Bolshevization of the soviets

The food apportionment policy has failed; bread rations in Petrograd and Moscow have been reduced to 0.5 pounds per person per day.

Even the Menshevik newspaper Svobodnaya Zhizn stated that the convocation of the Assembly was postponed by the government for "a terribly long time, which no European revolution knew".

Leon Trotsky, at a meeting of the Petrograd Soviet on October 16, 1917, noted that "a laborer who came from the village and stood idle for hours in the "tails" [lines] is naturally imbued with hatred for those who are better dressed and richer, because the rich man gets all the products without cards, paying twice.

Richard Pipes in his work "The Bolsheviks in the Struggle for Power" draws attention to the general radicalization of Russian public opinion that occurred in August – October 1917.

Society increasingly rejected moderate alternatives, tending to support either the right-wing Kornilovites (the "military dictatorship") or the radical socialists (Bolsheviks).

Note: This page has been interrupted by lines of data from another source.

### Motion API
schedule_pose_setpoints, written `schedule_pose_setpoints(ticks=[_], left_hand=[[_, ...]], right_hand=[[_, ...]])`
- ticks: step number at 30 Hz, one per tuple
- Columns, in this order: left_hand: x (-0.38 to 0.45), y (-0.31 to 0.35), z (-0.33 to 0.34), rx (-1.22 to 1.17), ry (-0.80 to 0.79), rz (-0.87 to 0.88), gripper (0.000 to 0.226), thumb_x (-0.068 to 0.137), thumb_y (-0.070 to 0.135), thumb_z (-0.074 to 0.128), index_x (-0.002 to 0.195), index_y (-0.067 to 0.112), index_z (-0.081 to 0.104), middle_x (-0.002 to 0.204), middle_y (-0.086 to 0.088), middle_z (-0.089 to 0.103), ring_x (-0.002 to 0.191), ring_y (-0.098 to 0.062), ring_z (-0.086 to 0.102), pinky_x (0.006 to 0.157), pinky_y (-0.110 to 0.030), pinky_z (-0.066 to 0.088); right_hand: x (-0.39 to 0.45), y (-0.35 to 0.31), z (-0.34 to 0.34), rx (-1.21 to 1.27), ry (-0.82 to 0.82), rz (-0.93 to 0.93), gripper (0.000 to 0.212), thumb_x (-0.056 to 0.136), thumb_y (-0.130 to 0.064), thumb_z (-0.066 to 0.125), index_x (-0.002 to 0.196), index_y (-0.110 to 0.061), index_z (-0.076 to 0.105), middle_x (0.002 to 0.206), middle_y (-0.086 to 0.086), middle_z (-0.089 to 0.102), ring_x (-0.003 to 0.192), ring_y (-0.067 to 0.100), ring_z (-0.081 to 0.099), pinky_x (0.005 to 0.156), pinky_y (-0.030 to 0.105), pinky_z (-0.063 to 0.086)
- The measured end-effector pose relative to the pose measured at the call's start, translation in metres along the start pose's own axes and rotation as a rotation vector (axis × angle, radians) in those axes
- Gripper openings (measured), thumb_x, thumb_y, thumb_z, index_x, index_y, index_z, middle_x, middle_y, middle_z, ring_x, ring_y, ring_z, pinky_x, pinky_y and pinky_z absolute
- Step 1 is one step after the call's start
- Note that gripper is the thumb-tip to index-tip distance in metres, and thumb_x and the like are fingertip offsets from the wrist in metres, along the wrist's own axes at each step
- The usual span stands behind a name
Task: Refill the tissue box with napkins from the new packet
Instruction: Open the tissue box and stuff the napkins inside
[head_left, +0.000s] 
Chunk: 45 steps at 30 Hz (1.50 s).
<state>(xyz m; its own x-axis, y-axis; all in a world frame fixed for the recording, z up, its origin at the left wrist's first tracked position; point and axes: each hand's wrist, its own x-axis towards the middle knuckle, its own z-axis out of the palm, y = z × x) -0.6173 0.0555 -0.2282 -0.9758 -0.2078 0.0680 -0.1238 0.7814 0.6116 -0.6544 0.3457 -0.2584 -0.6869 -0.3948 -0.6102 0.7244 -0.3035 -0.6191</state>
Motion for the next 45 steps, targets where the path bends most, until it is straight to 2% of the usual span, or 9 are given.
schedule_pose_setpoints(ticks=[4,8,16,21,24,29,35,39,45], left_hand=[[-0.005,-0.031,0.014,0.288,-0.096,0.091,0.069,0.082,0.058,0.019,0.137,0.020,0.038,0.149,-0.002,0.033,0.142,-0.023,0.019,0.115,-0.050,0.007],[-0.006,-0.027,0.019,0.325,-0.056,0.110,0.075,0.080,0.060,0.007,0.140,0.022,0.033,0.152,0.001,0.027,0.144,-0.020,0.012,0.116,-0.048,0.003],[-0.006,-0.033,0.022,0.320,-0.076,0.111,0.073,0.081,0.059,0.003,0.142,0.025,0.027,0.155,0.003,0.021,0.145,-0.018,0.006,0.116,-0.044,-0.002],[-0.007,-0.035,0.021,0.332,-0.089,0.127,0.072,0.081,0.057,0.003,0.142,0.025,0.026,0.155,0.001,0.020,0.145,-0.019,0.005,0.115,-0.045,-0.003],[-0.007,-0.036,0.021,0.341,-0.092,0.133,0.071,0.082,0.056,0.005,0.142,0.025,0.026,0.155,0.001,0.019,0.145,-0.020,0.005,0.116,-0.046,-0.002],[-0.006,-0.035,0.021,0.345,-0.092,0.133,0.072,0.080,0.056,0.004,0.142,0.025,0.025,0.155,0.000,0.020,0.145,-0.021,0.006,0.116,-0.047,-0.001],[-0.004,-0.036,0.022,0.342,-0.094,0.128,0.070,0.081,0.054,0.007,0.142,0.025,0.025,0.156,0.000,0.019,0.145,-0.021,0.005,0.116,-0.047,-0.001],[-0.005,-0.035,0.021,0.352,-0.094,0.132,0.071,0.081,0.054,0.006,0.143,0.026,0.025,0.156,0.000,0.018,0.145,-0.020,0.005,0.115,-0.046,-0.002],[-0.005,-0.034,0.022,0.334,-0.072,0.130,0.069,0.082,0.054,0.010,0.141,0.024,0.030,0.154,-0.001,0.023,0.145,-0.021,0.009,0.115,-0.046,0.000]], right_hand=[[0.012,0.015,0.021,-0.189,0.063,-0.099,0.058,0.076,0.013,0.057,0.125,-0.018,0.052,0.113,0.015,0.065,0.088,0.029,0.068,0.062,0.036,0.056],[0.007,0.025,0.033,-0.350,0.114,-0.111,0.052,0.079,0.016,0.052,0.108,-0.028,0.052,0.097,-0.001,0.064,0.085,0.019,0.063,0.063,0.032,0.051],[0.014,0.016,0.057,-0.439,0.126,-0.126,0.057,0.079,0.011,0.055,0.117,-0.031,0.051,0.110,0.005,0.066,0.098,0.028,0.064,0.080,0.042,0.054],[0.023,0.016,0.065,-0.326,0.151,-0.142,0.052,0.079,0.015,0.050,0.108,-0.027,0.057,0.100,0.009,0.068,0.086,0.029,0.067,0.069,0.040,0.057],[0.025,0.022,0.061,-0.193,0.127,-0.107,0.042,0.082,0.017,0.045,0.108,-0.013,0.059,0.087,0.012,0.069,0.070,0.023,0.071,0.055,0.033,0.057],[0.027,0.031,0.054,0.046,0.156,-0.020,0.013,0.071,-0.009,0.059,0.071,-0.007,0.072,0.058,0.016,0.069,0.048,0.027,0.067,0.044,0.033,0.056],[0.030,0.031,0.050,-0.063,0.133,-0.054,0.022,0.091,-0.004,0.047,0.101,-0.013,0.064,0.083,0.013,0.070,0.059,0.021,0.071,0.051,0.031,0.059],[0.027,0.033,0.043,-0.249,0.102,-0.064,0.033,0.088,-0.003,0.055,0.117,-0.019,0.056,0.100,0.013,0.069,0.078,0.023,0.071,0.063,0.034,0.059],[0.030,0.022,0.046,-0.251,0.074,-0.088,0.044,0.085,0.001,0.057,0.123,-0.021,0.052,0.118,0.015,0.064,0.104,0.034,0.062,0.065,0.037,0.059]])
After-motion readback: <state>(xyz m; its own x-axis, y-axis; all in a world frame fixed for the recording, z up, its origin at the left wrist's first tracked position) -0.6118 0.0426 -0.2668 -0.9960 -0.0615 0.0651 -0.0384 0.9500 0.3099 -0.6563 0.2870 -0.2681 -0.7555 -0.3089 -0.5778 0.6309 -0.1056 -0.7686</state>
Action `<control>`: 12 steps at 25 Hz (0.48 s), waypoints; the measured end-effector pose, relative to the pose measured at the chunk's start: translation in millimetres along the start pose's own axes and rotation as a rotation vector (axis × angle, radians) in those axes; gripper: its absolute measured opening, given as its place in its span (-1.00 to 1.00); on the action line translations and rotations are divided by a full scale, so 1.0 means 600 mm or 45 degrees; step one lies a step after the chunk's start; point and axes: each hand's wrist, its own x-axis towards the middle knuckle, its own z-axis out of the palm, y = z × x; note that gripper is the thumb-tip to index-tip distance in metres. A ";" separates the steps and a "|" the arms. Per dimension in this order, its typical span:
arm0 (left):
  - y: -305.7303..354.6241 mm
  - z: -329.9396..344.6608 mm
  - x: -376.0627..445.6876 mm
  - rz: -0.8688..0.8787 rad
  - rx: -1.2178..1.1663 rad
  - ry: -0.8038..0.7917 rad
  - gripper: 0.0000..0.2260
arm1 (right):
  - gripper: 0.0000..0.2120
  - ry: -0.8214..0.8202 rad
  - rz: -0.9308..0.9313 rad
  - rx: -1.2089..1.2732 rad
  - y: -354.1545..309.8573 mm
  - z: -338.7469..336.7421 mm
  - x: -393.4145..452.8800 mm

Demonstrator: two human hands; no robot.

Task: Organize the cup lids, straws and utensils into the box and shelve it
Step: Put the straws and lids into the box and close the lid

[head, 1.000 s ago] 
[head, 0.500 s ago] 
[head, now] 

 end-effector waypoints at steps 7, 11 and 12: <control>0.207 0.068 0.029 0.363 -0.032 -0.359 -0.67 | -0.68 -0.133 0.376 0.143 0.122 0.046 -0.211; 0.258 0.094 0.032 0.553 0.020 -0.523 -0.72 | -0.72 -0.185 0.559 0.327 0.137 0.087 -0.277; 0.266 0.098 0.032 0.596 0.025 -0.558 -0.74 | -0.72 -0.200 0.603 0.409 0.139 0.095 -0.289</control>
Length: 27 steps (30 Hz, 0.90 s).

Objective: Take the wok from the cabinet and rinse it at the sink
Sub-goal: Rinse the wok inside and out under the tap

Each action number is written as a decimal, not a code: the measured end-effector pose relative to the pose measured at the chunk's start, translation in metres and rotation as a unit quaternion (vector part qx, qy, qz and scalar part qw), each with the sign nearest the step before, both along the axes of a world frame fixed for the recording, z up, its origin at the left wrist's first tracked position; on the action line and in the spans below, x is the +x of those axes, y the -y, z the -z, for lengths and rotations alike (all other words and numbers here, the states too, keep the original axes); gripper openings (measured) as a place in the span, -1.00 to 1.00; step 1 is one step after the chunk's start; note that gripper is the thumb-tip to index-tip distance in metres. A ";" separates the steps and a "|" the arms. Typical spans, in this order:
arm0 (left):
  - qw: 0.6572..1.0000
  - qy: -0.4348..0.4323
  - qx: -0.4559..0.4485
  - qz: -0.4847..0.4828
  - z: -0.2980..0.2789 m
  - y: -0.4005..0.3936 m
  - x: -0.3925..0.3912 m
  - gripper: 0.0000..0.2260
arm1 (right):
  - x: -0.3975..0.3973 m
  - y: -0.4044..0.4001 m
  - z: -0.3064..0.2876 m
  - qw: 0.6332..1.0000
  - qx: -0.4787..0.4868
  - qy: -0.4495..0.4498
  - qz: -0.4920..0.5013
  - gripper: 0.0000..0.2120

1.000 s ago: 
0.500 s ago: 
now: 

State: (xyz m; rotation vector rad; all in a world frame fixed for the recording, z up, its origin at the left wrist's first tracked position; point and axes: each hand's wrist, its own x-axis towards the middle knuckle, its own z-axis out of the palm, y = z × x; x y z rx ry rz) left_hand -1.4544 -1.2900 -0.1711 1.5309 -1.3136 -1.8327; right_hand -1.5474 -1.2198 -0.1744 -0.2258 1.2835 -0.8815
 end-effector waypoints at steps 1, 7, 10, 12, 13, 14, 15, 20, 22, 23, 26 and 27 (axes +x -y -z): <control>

The Menshevik Party lost popularity, partly due to its wide participation in the Provisional Government, and gained only 2–3% of the vote in the Constituent Assembly elections.

The Soviets at all levels from the moment they were formed during the February Revolution are 100% leftist; in addition, during 1917 there was a strong movement to the left of the Provisional Government due to the increase in the number of "socialist ministers".

On October 3, 1917, the All-Russian Democratic Conference formed a new representative body, the Pre-Parliament, in which the Bolsheviks received only 58 seats out of 555.

Lenin stated that "the sole purpose of [the Pre-Parliament] is to distract the workers and peasants from the growing revolution" and on October 12, 1917 called the decision of the Bolsheviks to participate in his work "shameful" and "a blatant mistake".

On October 20, 1917, the head of the Bolshevik faction in the Pre-Parliament, Trotsky announced the Bolsheviks' final refusal to continue to participate in the work of this body, stating that "...a power has been created in and around which the explicit and secret Kornilovites play a leading role... the amount to which, as all elections in the country show, they have no right... With this government of high treason... we have nothing in common... long live the immediate, honest democratic world, all power to the Soviets, all the land to the people, long live the Constituent Assembly!".

[1] Lenin, "immediately providing" land to the peasants and preaching the seizure, in fact subscribed to anarchist tactics and the Socialist Revolutionary program.

It is clear that all "confiscation" and all "free", scattered right and left with royal generosity, were captivating and irresistible in the mouth of friends of the people.

All this has been pouring endless waves all over Russia in recent weeks... All this was heard daily by hundreds of thousands of hungry, tired and embittered...

And finally, in Smolny they worked on creating a new, more than suspicious "defense" body...[2] The Socialist Revolutionary – Menshevik All-Russian Central Executive Committee refused to recognize the legitimacy of this congress, accusing the Bolsheviks of violating election procedures.

On the other hand, the leadership of the Russian Social Democratic Labor Party (Bolsheviks), primarily Lenin personally, considered the possibility of declaring the Congress of the Northern Region the highest authority.

This activity took place against the backdrop of the unwillingness of the Mensheviks and right-wing Socialist Revolutionaries to convene the Congress in general, as in fact predetermining the will of the Constituent Assembly on the issue of power in the country.

At the same time, at the beginning of October, out of 974 Soviets of Workers' and Soldiers' Deputies operating in the country, 600 were in favor of dispersing the Provisional Government and destroying the "dual power" system.

As early as September 15, he began to actively persuade his supporters to begin preparations for a new uprising (the letters "The Bolsheviks Must Take Power" and "Marxism and the Uprising"), without waiting for Kerensky to surrender Petrograd to the Germans or still assemble the Constituent Assembly (whose elections after a long delay was finally appointed by the Provisional Government on November 12).

Trotsky calls Lenin's proposals to raise an insurrection immediately "too impulsive" and suggests postponing it until the Second All-Russian Congress of Soviets is convened.

Lenin continues to persuade the Bolsheviks to start an uprising immediately, without waiting for the Congress, and calls the supporters of its transfer "October 25 fetishists".